An exact copy is needed of the lines in the entries below from the line with "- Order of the" up to and including the line with "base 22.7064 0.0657", and of nothing else. Leave the pictures out.

Records from a dataset:
◇ ◇ ◇ ◇ ◇ ◇ ◇
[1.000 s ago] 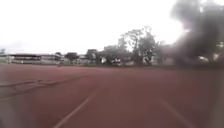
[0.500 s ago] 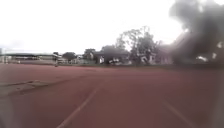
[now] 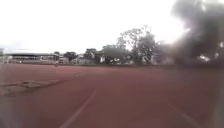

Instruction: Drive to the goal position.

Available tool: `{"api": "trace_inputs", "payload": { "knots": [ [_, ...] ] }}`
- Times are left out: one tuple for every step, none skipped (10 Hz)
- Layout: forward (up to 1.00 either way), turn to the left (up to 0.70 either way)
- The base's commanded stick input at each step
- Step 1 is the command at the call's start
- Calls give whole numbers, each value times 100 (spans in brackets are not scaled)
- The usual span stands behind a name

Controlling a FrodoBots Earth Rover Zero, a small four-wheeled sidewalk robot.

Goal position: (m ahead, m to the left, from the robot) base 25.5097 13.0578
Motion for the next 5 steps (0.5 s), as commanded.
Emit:
{"api": "trace_inputs", "payload": {
  "knots": [
    [70, -34],
    [70, -34],
    [70, -34],
    [70, -18],
    [70, -7]
  ]
}}
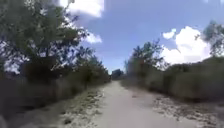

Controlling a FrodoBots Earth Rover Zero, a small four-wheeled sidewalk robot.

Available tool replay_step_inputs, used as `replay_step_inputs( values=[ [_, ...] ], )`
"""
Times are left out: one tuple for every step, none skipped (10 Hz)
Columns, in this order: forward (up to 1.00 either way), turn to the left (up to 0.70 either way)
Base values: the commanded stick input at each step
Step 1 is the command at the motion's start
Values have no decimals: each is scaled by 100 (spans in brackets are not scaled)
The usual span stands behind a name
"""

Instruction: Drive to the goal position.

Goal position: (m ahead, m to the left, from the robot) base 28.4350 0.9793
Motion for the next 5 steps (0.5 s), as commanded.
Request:
replay_step_inputs(
  values=[
    [100, 0],
    [100, 0],
    [100, 0],
    [100, 0],
    [100, 0]
  ],
)
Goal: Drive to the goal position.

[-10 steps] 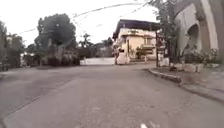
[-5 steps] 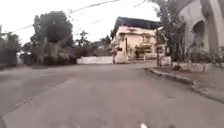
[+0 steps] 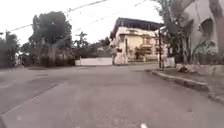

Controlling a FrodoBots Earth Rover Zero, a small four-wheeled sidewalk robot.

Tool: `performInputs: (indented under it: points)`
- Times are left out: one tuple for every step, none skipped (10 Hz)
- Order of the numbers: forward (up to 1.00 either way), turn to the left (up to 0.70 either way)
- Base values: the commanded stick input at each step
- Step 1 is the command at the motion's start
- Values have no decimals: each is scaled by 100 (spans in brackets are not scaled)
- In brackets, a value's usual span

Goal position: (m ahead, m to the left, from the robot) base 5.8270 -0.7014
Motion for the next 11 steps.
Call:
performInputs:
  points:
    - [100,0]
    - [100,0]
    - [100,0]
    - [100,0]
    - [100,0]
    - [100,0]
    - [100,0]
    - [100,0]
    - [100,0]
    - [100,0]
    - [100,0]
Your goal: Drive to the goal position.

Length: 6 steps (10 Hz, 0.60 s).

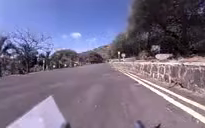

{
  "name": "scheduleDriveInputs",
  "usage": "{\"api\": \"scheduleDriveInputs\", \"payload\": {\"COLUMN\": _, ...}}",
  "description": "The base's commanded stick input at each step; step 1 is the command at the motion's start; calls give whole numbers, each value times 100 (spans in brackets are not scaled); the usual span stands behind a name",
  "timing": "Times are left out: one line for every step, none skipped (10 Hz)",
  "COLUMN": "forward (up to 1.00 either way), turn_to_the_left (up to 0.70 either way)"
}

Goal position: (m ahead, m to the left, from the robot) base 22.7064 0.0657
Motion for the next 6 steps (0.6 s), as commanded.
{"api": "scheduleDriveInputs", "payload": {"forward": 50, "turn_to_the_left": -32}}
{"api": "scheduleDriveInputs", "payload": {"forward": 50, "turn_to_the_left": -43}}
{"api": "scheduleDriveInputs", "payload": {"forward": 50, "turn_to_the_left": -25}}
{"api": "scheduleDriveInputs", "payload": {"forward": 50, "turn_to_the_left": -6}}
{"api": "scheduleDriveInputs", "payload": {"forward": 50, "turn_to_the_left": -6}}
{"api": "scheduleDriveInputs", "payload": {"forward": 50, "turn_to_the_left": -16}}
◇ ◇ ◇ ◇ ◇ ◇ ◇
◆ RESPONSE ◆
- Order of the numbers: forward (up to 1.00 either way), turn to the left (up to 0.70 either way)
- Base values: the commanded stick input at each step
- Step 1 is the command at the motion's start
- Values have no decimals: each is scaled by 100 (spans in brackets are not scaled)
- In brackets, a value's usual span

Goal position: (m ahead, m to the left, from the robot) base 5.8270 -0.7014
Motion for the next 11 steps.
Call:
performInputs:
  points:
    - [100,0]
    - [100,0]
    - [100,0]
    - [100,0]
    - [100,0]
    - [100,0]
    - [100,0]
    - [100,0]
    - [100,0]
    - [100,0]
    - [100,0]
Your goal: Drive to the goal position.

Length: 6 steps (10 Hz, 0.60 s).


{
  "name": "scheduleDriveInputs",
  "usage": "{\"api\": \"scheduleDriveInputs\", \"payload\": {\"COLUMN\": _, ...}}",
  "description": "The base's commanded stick input at each step; step 1 is the command at the motion's start; calls give whole numbers, each value times 100 (spans in brackets are not scaled); the usual span stands behind a name",
  "timing": "Times are left out: one line for every step, none skipped (10 Hz)",
  "COLUMN": "forward (up to 1.00 either way), turn_to_the_left (up to 0.70 either way)"
}

Goal position: (m ahead, m to the left, from the robot) base 22.7064 0.0657

The output has been completed.